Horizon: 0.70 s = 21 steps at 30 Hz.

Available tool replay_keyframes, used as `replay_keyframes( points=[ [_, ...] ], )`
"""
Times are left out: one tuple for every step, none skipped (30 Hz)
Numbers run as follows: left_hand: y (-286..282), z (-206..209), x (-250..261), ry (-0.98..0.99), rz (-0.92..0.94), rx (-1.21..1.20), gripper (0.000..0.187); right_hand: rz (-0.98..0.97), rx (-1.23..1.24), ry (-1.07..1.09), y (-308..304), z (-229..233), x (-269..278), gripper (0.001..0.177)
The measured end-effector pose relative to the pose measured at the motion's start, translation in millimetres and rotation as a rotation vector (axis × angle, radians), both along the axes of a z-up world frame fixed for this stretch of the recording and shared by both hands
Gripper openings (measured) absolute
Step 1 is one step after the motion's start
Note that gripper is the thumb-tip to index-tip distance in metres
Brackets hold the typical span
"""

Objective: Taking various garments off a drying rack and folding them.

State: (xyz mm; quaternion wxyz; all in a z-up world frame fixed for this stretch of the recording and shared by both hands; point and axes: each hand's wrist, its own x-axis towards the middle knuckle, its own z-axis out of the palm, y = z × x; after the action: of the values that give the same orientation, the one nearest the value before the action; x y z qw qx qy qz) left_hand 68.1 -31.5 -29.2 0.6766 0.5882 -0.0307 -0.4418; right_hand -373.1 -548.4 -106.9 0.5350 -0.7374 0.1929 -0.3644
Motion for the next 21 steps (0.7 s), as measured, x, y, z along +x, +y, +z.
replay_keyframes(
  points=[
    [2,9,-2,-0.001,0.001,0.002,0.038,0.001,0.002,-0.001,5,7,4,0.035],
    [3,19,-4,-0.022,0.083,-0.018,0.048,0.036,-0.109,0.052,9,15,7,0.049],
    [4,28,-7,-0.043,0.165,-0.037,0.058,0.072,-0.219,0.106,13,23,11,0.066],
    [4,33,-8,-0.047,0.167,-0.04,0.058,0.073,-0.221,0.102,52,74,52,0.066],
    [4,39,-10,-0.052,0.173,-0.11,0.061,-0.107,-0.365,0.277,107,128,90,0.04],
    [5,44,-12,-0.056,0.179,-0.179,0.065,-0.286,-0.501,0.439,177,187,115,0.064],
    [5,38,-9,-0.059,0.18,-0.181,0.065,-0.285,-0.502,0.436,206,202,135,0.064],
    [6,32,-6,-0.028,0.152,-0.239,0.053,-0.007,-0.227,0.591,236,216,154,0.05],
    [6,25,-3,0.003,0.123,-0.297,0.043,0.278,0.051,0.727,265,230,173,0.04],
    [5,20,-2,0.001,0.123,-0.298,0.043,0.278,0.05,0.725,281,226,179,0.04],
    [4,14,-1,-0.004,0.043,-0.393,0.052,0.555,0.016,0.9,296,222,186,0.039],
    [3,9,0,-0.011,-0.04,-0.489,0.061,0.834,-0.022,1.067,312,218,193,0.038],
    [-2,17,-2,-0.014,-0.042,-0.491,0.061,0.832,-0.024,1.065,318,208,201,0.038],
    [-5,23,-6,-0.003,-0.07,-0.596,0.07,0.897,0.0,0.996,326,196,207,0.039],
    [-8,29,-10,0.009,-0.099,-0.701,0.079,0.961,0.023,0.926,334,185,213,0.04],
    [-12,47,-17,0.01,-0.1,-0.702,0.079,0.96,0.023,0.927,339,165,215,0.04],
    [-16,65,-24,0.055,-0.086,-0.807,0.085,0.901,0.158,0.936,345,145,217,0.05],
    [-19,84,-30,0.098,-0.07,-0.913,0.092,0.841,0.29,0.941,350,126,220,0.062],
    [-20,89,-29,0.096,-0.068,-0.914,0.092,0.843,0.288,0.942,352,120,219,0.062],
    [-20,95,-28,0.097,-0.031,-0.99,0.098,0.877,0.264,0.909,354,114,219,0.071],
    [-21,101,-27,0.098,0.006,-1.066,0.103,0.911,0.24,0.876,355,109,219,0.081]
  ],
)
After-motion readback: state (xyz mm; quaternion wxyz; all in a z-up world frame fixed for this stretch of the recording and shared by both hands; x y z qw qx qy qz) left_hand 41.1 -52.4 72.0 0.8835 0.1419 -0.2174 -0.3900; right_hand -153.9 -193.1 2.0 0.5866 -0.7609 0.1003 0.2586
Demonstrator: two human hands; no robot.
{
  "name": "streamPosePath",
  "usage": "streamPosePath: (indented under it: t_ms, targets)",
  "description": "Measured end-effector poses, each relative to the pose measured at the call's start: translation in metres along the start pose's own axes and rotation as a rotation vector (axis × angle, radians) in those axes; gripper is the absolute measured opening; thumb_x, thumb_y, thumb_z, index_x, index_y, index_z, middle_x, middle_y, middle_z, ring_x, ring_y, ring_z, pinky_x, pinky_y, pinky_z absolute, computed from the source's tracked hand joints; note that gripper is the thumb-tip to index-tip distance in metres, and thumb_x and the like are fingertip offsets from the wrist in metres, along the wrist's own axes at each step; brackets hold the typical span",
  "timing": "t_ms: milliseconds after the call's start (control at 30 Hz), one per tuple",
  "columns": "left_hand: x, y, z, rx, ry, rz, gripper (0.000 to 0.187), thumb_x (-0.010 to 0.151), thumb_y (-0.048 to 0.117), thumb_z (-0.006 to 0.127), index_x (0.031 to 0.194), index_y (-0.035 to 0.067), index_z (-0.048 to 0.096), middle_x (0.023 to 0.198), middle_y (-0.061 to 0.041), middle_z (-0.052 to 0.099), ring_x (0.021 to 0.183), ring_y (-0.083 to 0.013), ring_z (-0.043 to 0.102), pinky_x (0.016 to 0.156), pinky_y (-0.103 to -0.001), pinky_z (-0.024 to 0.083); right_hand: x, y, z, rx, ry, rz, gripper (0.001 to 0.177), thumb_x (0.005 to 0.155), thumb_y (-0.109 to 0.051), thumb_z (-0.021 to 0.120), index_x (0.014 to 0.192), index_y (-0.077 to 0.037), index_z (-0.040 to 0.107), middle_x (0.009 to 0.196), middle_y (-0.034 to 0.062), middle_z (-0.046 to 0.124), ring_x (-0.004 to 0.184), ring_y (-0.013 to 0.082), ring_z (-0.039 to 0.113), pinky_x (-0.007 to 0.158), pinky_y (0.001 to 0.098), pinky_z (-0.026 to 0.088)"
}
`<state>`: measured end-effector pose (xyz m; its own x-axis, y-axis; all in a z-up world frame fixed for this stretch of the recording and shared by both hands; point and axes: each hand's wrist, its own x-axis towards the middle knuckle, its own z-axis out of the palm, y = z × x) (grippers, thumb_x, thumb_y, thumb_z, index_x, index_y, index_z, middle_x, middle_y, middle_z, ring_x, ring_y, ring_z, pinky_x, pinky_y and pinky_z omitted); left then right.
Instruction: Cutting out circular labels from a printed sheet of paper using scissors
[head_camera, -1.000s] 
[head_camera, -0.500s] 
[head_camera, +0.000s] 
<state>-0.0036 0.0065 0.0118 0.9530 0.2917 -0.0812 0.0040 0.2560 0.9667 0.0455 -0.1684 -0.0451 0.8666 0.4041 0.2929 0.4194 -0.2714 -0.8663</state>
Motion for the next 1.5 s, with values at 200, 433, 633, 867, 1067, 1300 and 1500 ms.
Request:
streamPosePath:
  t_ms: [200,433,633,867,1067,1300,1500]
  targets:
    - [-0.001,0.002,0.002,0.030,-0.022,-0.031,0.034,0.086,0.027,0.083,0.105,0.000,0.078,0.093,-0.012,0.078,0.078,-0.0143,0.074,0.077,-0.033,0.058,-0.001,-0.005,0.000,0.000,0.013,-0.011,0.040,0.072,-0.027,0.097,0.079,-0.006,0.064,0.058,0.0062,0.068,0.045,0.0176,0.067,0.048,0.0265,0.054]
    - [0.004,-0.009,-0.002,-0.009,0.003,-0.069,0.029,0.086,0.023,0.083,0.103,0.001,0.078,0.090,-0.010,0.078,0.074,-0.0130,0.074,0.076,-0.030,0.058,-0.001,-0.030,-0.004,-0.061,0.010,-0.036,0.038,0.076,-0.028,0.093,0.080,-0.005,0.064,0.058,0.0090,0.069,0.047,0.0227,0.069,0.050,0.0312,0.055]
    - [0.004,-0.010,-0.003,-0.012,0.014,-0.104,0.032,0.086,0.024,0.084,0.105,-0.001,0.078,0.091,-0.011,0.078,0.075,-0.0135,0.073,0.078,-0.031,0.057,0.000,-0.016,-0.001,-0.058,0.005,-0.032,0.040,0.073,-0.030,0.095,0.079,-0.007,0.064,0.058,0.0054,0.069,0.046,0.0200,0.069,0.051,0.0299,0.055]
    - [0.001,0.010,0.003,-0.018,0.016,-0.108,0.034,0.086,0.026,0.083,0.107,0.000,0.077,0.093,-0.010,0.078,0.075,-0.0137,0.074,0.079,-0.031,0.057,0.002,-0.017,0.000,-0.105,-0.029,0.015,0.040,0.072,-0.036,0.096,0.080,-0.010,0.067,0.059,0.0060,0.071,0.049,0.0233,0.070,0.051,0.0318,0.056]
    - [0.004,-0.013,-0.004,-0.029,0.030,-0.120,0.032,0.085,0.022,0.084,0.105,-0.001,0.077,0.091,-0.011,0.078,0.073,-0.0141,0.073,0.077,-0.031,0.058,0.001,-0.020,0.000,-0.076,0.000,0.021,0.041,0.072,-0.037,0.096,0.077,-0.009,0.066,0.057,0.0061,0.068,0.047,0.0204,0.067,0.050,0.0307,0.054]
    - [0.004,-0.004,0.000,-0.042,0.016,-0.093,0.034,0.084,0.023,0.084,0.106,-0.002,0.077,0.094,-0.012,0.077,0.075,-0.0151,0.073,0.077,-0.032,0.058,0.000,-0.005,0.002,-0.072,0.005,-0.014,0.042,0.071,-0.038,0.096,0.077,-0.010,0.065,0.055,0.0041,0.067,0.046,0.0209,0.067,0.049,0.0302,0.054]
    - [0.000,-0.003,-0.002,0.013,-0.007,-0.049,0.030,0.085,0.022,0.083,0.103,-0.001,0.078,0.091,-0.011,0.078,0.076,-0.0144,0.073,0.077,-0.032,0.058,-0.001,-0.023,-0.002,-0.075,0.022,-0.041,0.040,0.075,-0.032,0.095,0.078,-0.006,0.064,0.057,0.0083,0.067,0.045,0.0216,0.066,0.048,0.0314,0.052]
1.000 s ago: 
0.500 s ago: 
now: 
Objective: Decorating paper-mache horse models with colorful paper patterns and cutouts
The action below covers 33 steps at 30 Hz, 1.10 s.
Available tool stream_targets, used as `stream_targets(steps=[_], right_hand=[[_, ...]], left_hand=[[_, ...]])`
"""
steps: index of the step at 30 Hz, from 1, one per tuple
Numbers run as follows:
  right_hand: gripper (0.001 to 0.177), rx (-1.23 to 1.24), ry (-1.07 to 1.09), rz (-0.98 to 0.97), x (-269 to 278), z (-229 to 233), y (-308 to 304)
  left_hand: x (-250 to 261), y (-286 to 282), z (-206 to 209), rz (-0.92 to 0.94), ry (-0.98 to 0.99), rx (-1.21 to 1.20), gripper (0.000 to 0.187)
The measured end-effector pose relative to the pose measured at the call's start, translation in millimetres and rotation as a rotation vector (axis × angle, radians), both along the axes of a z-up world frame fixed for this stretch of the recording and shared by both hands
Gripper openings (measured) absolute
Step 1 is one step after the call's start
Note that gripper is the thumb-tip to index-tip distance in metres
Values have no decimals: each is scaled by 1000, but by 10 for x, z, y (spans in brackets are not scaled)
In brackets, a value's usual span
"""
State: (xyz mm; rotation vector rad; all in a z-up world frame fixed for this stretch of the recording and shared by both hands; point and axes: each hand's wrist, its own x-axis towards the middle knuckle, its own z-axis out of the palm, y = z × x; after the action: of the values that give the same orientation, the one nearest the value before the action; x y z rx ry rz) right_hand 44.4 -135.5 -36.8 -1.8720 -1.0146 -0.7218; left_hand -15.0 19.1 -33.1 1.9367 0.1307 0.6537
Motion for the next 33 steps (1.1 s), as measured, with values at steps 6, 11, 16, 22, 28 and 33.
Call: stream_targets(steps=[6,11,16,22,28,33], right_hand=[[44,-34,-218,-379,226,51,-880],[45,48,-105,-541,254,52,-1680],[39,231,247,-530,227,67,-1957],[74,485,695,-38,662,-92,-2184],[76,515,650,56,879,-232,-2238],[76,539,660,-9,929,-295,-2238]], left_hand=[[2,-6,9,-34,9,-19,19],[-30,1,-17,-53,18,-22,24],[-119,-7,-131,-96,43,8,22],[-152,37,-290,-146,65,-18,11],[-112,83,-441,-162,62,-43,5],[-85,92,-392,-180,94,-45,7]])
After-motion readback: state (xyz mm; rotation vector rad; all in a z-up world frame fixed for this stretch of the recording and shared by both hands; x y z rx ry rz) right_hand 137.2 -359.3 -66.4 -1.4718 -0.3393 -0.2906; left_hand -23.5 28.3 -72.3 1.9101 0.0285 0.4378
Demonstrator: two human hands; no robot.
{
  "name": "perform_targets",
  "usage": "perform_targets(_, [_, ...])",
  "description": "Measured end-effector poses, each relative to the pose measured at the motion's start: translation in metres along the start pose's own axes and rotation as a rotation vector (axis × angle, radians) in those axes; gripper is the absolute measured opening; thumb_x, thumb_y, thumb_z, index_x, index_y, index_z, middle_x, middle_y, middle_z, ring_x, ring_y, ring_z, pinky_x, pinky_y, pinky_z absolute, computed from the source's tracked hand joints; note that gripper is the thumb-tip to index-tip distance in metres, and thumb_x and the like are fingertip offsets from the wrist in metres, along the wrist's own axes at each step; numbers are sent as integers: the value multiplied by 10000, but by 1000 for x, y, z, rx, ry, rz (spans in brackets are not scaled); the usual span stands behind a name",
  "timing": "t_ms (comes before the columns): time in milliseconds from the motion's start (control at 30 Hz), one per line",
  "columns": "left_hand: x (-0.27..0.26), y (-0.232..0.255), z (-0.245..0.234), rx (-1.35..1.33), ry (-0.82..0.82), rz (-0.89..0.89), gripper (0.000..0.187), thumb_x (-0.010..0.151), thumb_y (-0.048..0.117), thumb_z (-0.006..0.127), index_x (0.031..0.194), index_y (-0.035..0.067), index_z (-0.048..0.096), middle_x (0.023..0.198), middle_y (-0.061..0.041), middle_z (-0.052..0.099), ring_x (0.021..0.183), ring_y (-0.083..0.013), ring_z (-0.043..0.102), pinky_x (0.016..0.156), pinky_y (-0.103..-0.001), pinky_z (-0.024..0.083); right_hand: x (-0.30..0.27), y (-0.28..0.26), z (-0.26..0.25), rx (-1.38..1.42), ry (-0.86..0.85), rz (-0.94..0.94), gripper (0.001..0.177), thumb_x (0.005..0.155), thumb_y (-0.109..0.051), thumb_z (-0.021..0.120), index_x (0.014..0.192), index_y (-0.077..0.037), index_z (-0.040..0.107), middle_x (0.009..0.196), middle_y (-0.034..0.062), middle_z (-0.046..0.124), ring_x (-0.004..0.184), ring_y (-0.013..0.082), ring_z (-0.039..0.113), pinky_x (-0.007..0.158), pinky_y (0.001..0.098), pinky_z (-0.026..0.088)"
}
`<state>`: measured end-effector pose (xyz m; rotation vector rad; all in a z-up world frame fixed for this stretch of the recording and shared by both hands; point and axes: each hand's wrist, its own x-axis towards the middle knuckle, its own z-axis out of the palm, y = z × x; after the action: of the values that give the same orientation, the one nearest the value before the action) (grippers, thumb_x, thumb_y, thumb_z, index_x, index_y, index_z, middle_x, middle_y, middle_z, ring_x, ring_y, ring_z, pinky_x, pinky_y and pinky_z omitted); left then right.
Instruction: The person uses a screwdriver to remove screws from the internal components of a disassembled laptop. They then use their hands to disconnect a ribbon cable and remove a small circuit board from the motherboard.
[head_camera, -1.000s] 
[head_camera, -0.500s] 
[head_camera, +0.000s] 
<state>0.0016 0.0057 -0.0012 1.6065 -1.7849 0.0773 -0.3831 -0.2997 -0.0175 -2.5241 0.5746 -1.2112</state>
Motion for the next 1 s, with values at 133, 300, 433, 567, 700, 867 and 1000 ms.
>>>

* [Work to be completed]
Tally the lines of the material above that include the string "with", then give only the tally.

* [The answer]
4